The scalar processing unit (101) is used to call the polymorphic instruction and query the execution state of the polymorphic instruction;

The DMA controller (103) is used to transmit the configuration information of the polymorphic instruction and transmit the data required by the polymorphic instruction to the multi-granularity parallel memory (102);

The polymorphic instruction processing unit (100) passively receives polymorphic instructions from the DMA controller (103), and is called by the scalar processing unit (101);

The scalar processing unit (101) controls the polymorphic instruction processing unit (100) through a first control path (104), and the scalar processing unit (101) controls the DMA controller (103).

2. the processor with polymorphic instruction set architecture as claimed in claim 1, is characterized in that: described polymorphic instruction processing unit (100) also comprises microcode memory (200) and microcode control unit (201) ;

The microcode memory (200) is used to store polymorphic instructions;

The microcode control unit (201) is configured to receive a control request from the scalar processing unit (101) through the first control path (104) and execute corresponding actions.

3. the processor with polymorphic instruction set architecture as claimed in claim 2, is characterized in that: described microcode control unit (201) comprises configuration register (207), and this configuration register (207) is used for storing multiple The required parameters and the running state of the state instruction processing unit (100) during operation.

4. The processor with polymorphic instruction set architecture as claimed in claim 3, characterized in that: the control request of the scalar processing unit (101) comprises starting or inquiring about the polymorphic instruction processing unit (100), Reading and writing configuration registers (207) of the polymorphic instruction processing unit (100).

5. The processor with polymorphic instruction set architecture as claimed in claim 3, characterized in that: the polymorphic instruction processing unit (100) also includes a transmission control unit (203), and the functional unit (202) It has a plurality of data input/output ports, and exchanges data through the transmission control unit (203).

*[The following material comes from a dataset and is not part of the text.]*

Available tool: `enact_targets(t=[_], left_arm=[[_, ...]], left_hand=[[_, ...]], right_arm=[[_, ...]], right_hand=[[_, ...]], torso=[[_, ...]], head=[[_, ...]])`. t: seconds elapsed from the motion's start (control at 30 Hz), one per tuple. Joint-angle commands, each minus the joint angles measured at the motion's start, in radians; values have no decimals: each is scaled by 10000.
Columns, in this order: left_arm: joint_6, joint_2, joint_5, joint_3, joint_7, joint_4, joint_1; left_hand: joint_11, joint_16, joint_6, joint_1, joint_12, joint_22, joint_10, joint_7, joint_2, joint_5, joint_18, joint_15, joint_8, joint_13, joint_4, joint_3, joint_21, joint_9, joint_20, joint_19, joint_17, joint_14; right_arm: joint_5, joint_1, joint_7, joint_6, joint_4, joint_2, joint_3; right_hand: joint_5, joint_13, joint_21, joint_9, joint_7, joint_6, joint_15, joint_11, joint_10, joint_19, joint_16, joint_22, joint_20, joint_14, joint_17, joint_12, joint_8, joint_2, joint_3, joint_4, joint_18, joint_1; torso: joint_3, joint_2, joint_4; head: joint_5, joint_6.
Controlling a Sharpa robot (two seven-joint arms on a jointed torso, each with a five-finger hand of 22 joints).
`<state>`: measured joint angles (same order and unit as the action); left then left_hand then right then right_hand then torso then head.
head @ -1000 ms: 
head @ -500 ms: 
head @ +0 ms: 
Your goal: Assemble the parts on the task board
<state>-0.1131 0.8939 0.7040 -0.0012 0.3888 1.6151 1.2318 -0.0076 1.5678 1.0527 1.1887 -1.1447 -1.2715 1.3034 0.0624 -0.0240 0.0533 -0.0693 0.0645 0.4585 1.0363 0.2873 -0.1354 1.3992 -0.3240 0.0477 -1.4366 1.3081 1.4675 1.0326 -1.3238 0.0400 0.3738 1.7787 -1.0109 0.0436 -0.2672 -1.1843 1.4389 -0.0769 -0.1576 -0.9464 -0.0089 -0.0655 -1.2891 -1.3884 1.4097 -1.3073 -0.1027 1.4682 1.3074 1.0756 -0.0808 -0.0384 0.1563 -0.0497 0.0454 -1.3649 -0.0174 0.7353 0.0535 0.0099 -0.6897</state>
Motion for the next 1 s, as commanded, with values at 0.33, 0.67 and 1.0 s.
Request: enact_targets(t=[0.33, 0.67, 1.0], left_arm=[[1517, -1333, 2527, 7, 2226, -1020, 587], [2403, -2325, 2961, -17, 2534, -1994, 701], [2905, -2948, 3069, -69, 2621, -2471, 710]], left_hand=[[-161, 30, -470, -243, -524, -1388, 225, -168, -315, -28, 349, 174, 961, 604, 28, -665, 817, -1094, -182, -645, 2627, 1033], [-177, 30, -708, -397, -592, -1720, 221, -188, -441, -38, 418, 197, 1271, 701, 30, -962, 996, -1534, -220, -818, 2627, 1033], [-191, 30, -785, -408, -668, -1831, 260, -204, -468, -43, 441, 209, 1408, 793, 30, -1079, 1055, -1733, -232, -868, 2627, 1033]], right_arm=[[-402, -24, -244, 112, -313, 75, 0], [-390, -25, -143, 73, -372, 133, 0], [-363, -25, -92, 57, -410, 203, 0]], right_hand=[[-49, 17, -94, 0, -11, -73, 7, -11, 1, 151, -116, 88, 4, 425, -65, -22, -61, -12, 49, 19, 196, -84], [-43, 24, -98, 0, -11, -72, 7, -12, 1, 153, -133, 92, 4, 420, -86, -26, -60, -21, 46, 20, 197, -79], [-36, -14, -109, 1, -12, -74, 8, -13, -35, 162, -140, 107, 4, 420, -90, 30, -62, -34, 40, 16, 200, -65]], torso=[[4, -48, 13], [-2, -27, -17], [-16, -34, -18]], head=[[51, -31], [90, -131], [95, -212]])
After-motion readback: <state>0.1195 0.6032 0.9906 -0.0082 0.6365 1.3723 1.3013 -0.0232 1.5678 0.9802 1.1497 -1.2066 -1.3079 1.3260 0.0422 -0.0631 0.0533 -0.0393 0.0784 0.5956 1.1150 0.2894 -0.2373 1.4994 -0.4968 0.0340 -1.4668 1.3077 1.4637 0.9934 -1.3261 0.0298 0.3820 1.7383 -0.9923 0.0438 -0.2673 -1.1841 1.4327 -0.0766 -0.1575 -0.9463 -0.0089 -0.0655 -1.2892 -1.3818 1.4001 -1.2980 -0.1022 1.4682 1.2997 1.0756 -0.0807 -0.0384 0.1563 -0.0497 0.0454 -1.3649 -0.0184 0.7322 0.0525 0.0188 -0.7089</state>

6. The processor with polymorphic instruction set architecture as claimed in claim 3, characterized in that: said functional unit (202) is used to perform data loading/storage operations, and through a first internal bus (107) Reading and writing data from the multi-granularity parallel memory (102); at the same time, the microcode memory (200) is connected to the first internal bus (107) as a slave device, and passively receives microcode records (300) from the outside.

7. The processor with polymorphic instruction set architecture according to claim 2, characterized in that: the microcode control unit (201) sequentially reads and executes the microcode records (300) of polymorphic instructions.

8. the processor with polymorphic instruction set architecture as claimed in claim 7, is characterized in that: each line deposits a microcode record (300) in the described microcode memory (200), when described scalar processing When the unit (101) calls the polymorphic instruction, it only specifies the line number of the starting microcode corresponding to the called polymorphic instruction recorded in the microcode memory (200).